Electrical – How to find the UTP and LTP of an Oscillator

The Thevenin to the (+) input is:

$$\begin{align*} V_+ &= \frac{V_o\cdot 6.8k\:\Omega\cdot 10k\:\Omega+16\:\textrm{V}\cdot 6.8k\:\Omega\cdot 5.6k\:\Omega}{6.8k\:\Omega\cdot 10k\:\Omega + 6.8k\:\Omega\cdot 5.6k\:\Omega+5.6k\:\Omega\cdot 10k\:\Omega} \\ \\ &= 0.419545903\cdot V_o + 3.75913129\:\textrm{V} \end{align*}$$

Assuming your opamp is rail to rail output and is acting as a comparator, then this means that \$V_+\approx +11.3\:\textrm{V}\$ or \$V_+\approx-3.8\:\textrm{V}\$, depending on the value of \$V_o\$. Let's call these two different voltages, \$V_H = +11.3\:\textrm{V}\$ and \$V_L= -3.8\:\textrm{V}\$.

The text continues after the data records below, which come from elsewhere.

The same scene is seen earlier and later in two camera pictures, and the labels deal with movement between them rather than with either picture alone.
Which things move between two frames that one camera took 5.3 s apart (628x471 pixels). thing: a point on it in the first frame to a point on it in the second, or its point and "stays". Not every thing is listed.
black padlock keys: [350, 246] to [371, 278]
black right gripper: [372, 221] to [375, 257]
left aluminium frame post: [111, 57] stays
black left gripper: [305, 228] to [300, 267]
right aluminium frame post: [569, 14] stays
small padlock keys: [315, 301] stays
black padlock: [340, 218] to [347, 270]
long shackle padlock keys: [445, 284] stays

So the capacitor voltage (and \$V_-\$) will be bouncing between these two values. When it is at \$V_L\$ the output will switch to \$+18\:\textrm{V}\$ and the voltage will start to rise. When it is at \$V_H\$ the output will switch to \$-18\:\textrm{V}\$ and the voltage will start to sink.

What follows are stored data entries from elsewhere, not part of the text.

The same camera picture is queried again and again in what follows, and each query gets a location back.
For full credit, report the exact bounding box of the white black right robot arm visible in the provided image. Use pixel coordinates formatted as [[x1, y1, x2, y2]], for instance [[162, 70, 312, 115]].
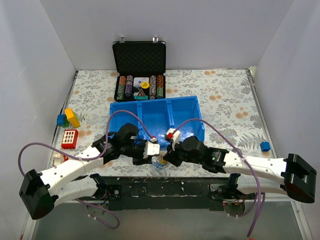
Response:
[[163, 133, 317, 204]]

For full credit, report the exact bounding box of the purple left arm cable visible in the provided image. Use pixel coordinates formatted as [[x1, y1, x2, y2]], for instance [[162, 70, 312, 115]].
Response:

There will be two such timing equations:

$$\begin{align*} V_{RISE(t)} &= V_L+\left(18\:\textrm{V} - V_L\right)\cdot\left(1-e^{\frac{-t}{R C}}\right) \\ \\ V_{FALL(t)} &= V_H+\left(-18\:\textrm{V} - V_H\right)\cdot\left(1-e^{\frac{-t}{R C}}\right) \\ \end{align*}$$

Setting \$V_{RISE(t)}=V_H\$ and \$V_{FALL(t)}=V_L\$, these are easily solved for time as:

$$\begin{align*} t_{RISE} &= -R C\cdot\textrm{ln}\left(1-\frac{V_H-V_L}{18\:\textrm{V} - V_L}\right) \approx 449\:\mu\textrm{s} \\ \\ t_{FALL} &= -R C\cdot\textrm{ln}\left(1-\frac{V_L-V_H}{-18\:\textrm{V} - V_H}\right) \approx 276\:\mu\textrm{s} \end{align*}$$

The frequency is then about \$\tfrac{1}{449\:\mu\textrm{s}+276\:\mu\textrm{s}}\approx 1380\:\textrm{Hz}\$

With an opamp that doesn't support rail to rail outputs, the thresholds will be different and so will the timing. Also, opamps have slew rate limitations and current limitations, too. But your opamp is ideal.